Blog Post

Scatter Plots, School Performance and Microsoft Power BI


A scatter chart in Microsoft Power BI a great way to the relationship between two values. You plot 2 sets of numbers as a series of xy points and then look for patterns in the data - trends, clusters and outliers.

The scatter chart below is a good example. The data, downloaded from the Department for Education website, is about school performance in 2015/16. It shows the percentage of pupils getting 5 grades A* to C (including English and Maths) at each school together with the percentage of pupils at the school who get free school meals. The source spreadsheet contains a lot of other useful data about schools including location - town, local authority and region.


school performance scatter graph

Power BI makes it easy to explore this kind of data and then share any insights. I do some simple tidying in MS Excel - remove columns I don’t really want, convert region codes into names - and then format the set of data as a Microsoft Excel ‘table’.
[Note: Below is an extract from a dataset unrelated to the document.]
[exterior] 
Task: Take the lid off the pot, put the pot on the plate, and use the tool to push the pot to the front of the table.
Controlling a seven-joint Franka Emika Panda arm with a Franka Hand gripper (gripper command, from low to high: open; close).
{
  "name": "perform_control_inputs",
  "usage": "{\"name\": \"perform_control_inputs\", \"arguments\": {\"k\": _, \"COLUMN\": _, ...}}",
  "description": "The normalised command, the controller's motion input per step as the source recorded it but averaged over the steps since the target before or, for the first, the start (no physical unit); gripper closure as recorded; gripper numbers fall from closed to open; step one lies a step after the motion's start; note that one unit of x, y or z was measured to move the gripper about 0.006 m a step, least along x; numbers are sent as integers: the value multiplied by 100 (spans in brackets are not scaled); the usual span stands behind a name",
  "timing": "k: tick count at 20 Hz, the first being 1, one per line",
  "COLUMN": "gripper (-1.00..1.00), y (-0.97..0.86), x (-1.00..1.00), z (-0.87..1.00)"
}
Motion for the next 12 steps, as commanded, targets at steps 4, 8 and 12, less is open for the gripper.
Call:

I then import the table of data into Power BI and build the report. Two slicer visualisations let you pick region and local authority. I plot percent 5 A*-C on the Y axis and percent free school meals on the X axis.

Visualising the data in Power BI is straightforward. What is harder is understanding the significance of any patterns or trends. The Analytics pane within the Visualisations panel in Power BI Desktop gives you a few useful tools to help interpret the data. I added two red dashed Median lines - they divide the scatter chart into 4 and make it easier to spot the schools that appear to get better (or worse) than average results.

There’s still more more you can do to understand significance of the relationship. The next step is to look at the correlation between the two sets of data. That gives us a measure of the degree to which the two values (% GCSE 5*-C and % free school meals) are related to each other and move together. That’s the subject of another post.